→ **Activity**: Repeat the records in full and exactly, omitting pictures.
START Provided information
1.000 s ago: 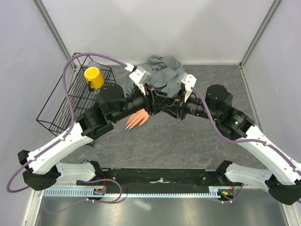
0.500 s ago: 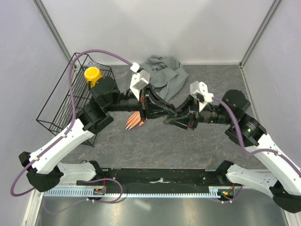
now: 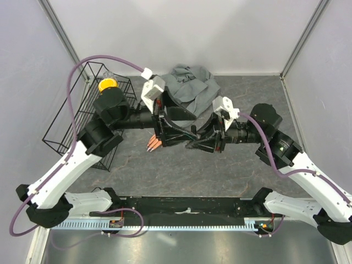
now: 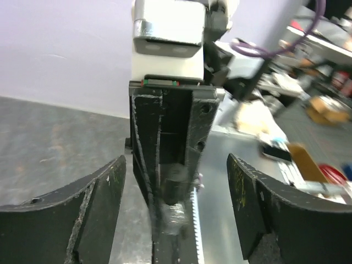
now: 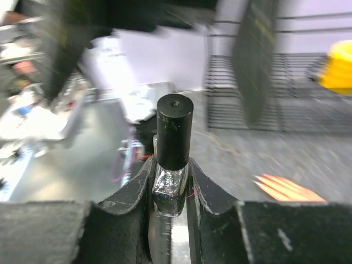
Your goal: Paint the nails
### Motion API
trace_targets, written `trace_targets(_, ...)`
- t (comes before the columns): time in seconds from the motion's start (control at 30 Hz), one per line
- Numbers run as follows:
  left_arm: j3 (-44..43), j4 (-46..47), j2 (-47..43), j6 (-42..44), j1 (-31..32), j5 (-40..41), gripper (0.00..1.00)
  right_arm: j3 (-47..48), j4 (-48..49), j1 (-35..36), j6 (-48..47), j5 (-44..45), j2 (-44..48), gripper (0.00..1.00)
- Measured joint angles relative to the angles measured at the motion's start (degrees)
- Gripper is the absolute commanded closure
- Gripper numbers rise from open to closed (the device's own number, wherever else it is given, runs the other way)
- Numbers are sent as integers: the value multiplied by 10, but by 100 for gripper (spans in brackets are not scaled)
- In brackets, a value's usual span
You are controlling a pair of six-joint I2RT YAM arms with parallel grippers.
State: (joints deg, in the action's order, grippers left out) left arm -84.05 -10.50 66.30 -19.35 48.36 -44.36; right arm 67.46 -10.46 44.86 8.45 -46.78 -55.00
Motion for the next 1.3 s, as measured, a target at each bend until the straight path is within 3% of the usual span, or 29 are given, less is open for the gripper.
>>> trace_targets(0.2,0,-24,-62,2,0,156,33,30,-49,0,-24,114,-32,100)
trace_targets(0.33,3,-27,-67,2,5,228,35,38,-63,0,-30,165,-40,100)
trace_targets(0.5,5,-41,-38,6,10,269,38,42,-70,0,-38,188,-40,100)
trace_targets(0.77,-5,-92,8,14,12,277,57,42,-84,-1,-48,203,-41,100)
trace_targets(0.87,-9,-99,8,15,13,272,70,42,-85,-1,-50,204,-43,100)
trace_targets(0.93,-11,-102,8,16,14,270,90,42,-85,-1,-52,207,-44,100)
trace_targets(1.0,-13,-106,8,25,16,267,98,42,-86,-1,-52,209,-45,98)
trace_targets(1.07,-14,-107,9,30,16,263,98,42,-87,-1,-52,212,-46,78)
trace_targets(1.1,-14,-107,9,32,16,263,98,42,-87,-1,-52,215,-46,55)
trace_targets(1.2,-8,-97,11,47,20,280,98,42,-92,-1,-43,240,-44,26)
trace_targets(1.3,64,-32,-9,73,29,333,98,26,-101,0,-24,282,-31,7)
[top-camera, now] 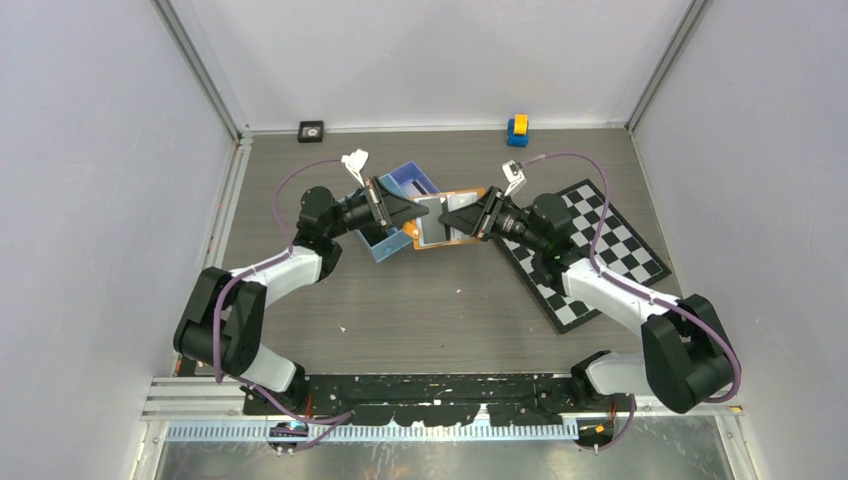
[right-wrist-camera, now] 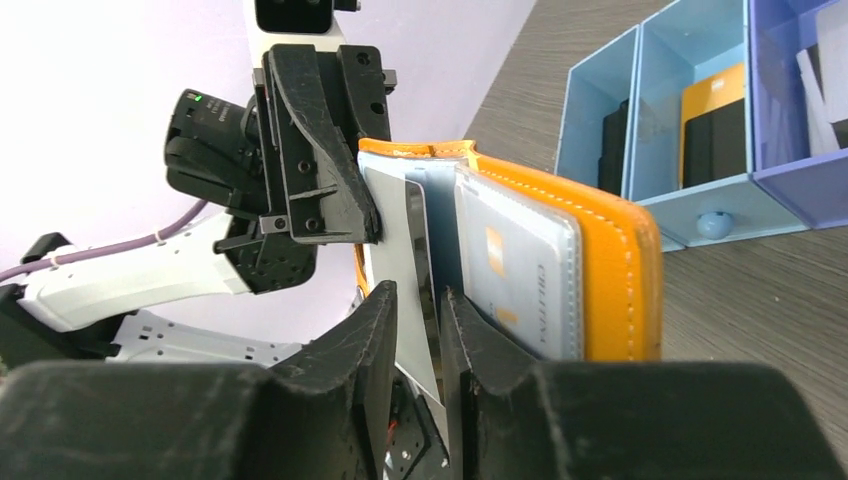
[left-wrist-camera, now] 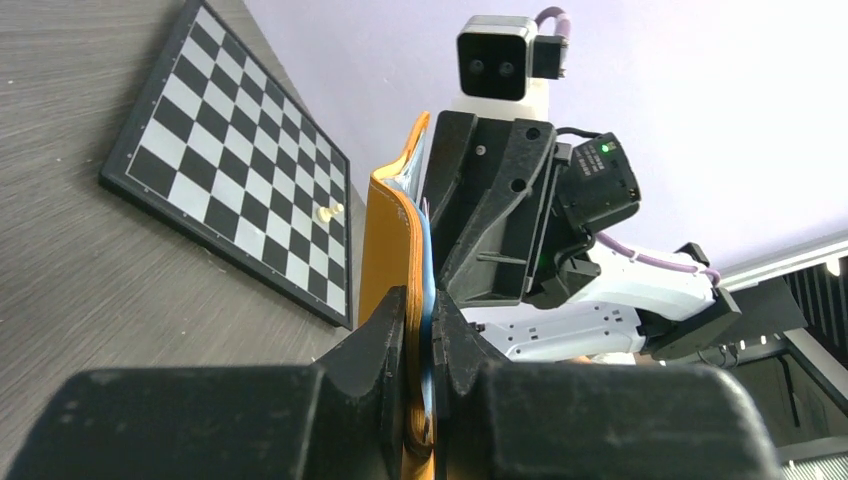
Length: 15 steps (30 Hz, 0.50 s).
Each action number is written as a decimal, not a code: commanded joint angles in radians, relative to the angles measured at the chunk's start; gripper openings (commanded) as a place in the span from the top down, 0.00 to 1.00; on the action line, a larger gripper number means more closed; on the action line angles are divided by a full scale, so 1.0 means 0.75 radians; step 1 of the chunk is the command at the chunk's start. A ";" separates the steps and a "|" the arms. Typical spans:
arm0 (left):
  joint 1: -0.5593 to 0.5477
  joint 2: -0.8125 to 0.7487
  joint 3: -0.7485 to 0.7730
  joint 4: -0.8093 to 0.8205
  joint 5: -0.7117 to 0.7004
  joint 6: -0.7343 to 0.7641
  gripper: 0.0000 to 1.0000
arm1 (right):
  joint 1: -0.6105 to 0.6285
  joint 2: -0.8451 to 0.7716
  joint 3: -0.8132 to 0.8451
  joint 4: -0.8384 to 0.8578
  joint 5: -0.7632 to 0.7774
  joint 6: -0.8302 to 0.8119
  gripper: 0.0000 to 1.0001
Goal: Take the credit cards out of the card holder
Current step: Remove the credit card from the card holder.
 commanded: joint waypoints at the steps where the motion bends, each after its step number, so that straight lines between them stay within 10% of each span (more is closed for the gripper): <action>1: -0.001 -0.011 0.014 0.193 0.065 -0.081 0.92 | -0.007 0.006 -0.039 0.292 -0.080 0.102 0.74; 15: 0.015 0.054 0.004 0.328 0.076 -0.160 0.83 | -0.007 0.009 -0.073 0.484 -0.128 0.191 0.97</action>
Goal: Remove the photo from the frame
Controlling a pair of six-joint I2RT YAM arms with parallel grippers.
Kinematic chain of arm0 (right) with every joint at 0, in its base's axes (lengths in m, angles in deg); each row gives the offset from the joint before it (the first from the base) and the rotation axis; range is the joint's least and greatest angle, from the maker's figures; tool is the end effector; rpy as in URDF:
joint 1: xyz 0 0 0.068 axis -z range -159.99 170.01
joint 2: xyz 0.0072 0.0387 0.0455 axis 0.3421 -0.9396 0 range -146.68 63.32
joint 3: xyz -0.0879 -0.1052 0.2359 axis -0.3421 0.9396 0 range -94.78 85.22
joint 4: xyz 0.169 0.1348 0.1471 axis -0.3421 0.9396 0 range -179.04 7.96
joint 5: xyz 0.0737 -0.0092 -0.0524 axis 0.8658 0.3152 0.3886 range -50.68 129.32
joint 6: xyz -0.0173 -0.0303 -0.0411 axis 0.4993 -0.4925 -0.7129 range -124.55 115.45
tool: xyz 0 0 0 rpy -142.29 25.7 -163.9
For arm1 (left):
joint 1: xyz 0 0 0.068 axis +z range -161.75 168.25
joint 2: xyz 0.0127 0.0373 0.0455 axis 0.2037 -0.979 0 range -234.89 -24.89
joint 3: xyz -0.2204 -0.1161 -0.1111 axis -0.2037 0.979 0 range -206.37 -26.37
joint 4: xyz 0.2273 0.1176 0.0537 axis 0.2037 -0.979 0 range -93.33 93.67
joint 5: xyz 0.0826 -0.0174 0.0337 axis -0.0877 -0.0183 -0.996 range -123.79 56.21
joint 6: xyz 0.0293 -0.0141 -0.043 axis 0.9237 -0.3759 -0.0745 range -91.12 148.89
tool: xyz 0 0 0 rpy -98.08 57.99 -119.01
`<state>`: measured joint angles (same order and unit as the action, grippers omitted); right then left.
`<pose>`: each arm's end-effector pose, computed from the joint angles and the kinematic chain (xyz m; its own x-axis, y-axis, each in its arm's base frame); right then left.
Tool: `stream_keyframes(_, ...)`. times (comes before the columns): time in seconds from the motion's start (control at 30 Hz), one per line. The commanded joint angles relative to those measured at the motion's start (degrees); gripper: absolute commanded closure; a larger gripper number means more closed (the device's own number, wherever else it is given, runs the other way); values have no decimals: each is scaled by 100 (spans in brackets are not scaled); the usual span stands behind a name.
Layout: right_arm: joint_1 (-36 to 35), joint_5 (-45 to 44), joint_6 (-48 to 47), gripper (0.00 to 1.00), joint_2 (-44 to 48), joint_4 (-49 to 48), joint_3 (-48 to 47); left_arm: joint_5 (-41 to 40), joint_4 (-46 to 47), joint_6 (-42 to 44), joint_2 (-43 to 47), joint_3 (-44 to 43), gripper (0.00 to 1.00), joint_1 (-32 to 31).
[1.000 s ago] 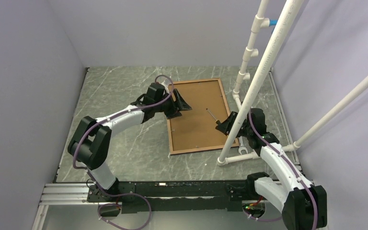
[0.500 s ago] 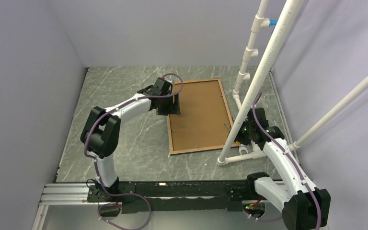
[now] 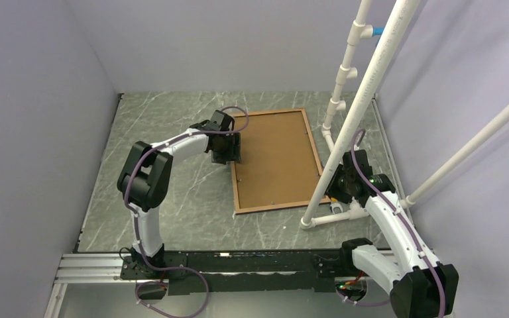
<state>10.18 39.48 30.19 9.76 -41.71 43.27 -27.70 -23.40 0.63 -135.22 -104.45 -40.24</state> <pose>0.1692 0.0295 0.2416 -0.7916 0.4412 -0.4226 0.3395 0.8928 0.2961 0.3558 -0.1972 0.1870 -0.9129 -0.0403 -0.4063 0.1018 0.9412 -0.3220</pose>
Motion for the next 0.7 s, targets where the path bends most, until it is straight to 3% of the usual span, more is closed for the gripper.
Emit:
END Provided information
→ **Solution**:
1.000 s ago: 
0.500 s ago: 
now: 
now: 
now: 
Your goal: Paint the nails
### Motion API
trace_targets, written `trace_targets(_, ...)`
- t (comes before the columns): time in seconds from the motion's start (control at 30 Hz), one per line
- Numbers run as follows:
  left_arm: j3 (-44..43), j4 (-46..47), j2 (-47..43), j6 (-42..44), j1 (-31..32), j5 (-40..41), gripper (0.00..1.00)
  right_arm: j3 (-47..48), j4 (-48..49), j1 (-35..36), j6 (-48..47), j5 (-44..45), j2 (-44..48), gripper (0.00..1.00)
- Measured joint angles relative to the angles measured at the motion's start (degrees)
- Gripper is the absolute commanded closure
- Gripper numbers rise from open to closed (the device's own number, wherever else it is given, runs the other way)
- Numbers are sent as integers: the value multiplied by 10, but by 100 for gripper (spans in brackets are not scaled)
- In brackets, a value's usual span
You are controlling a pair of six-joint I2RT YAM arms with parallel grippers.
State: (joints deg, in the action's order, grippers left out) left arm -84.05 -10.50 66.30 -19.35 48.36 -44.36; right arm 67.46 -10.46 44.86 8.45 -46.78 -55.00
Motion for the next 1.3 s, as measured, a target at each bend until the straight path is within 3% of the usual span, or 29 are given, less is open for the gripper.
>>> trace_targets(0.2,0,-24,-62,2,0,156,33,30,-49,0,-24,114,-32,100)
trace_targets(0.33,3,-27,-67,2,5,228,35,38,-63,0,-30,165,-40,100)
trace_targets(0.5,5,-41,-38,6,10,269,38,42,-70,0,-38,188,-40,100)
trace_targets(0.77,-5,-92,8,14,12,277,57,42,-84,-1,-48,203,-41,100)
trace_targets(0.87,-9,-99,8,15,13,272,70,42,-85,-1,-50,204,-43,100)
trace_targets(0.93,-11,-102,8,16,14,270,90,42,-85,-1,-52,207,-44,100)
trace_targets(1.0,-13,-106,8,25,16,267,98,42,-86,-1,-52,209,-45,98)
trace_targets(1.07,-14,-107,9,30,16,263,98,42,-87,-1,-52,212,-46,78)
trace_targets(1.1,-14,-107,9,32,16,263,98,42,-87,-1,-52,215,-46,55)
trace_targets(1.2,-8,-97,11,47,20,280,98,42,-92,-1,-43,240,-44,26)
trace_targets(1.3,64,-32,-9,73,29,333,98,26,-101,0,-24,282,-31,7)
[top-camera, now] 
[right-wrist-camera, now] 
[left-wrist-camera, now] 
Length: 15 steps (30 Hz, 0.50 s).
Each action number is written as a decimal, not a code: commanded joint angles in radians, relative to the angles measured at the chunk's start; gripper openings (commanded) as a place in the span from the top down, 0.00 to 1.00; on the action line, a larger gripper number means more closed; on the action line angles are divided by a full scale, so 1.0 means 0.75 radians; step 1 of the chunk is the command at the chunk's start. A ";" separates the steps and a "|" the arms. Typical spans:
arm0 (left):
  joint 1: -0.5593 to 0.5477
  joint 2: -0.8125 to 0.7487
  joint 3: -0.7485 to 0.7730
  joint 4: -0.8093 to 0.8205
  joint 5: -0.7117 to 0.7004
  joint 6: -0.7343 to 0.7641
  gripper: 0.0000 to 1.0000
arm1 (right):
  joint 1: -0.6105 to 0.6285
  joint 2: -0.8451 to 0.7716
  joint 3: -0.8132 to 0.8451
  joint 4: -0.8384 to 0.8578
  joint 5: -0.7632 to 0.7774
  joint 6: -0.8302 to 0.8119
  gripper: 0.0000 to 1.0001
Goal: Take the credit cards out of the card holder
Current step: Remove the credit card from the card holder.
 commanded: joint waypoints at the steps where the motion bends, each after its step number, so that straight lines between them stay within 10% of each span (more is closed for the gripper): <action>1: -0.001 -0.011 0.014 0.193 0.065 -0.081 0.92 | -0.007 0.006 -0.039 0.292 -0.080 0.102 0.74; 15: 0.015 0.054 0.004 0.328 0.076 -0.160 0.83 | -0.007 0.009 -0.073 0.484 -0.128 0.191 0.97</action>
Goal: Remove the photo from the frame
Controlling a pair of six-joint I2RT YAM arms with parallel grippers.
Kinematic chain of arm0 (right) with every joint at 0, in its base's axes (lengths in m, angles in deg); each row gives the offset from the joint before it (the first from the base) and the rotation axis; range is the joint's least and greatest angle, from the maker's figures; tool is the end effector; rpy as in URDF:
joint 1: xyz 0 0 0.068 axis -z range -159.99 170.01
joint 2: xyz 0.0072 0.0387 0.0455 axis 0.3421 -0.9396 0 range -146.68 63.32
joint 3: xyz -0.0879 -0.1052 0.2359 axis -0.3421 0.9396 0 range -94.78 85.22
joint 4: xyz 0.169 0.1348 0.1471 axis -0.3421 0.9396 0 range -179.04 7.96
joint 5: xyz 0.0737 -0.0092 -0.0524 axis 0.8658 0.3152 0.3886 range -50.68 129.32
joint 6: xyz -0.0173 -0.0303 -0.0411 axis 0.4993 -0.4925 -0.7129 range -124.55 115.45
tool: xyz 0 0 0 rpy -142.29 25.7 -163.9
For arm1 (left):
joint 1: xyz 0 0 0.068 axis +z range -161.75 168.25
joint 2: xyz 0.0127 0.0373 0.0455 axis 0.2037 -0.979 0 range -234.89 -24.89
joint 3: xyz -0.2204 -0.1161 -0.1111 axis -0.2037 0.979 0 range -206.37 -26.37
joint 4: xyz 0.2273 0.1176 0.0537 axis 0.2037 -0.979 0 range -93.33 93.67
joint 5: xyz 0.0826 -0.0174 0.0337 axis -0.0877 -0.0183 -0.996 range -123.79 56.21
joint 6: xyz 0.0293 -0.0141 -0.043 axis 0.9237 -0.3759 -0.0745 range -91.12 148.89
tool: xyz 0 0 0 rpy -98.08 57.99 -119.01
`<state>`: measured joint angles (same order and unit as the action, grippers omitted); right then left.
`<pose>`: each arm's end-effector pose, computed from the joint angles and the kinematic chain (xyz m; its own x-axis, y-axis, each in its arm's base frame); right then left.
Tool: `stream_keyframes(_, ...)`. times (comes before the columns): time in seconds from the motion's start (control at 30 Hz), one per line. The commanded joint angles relative to those measured at the motion's start (degrees); gripper: absolute commanded closure; a larger gripper number means more closed (the device's own number, wherever else it is given, runs the other way); values have no decimals: each is scaled by 100 (spans in brackets are not scaled); the usual span stands behind a name.
Layout: right_arm: joint_1 (-36 to 35), joint_5 (-45 to 44), joint_6 (-48 to 47), gripper (0.00 to 1.00), joint_2 (-44 to 48), joint_4 (-49 to 48), joint_3 (-48 to 47); left_arm: joint_5 (-41 to 40), joint_4 (-46 to 47), joint_6 (-42 to 44), joint_2 (-43 to 47), joint_3 (-44 to 43), gripper (0.00 to 1.00), joint_1 (-32 to 31).
[1.000 s ago] 
[0.500 s ago] 
[now] 
<state>10.18 39.48 30.19 9.76 -41.71 43.27 -27.70 -23.40 0.63 -135.22 -104.45 -40.24</state> <pose>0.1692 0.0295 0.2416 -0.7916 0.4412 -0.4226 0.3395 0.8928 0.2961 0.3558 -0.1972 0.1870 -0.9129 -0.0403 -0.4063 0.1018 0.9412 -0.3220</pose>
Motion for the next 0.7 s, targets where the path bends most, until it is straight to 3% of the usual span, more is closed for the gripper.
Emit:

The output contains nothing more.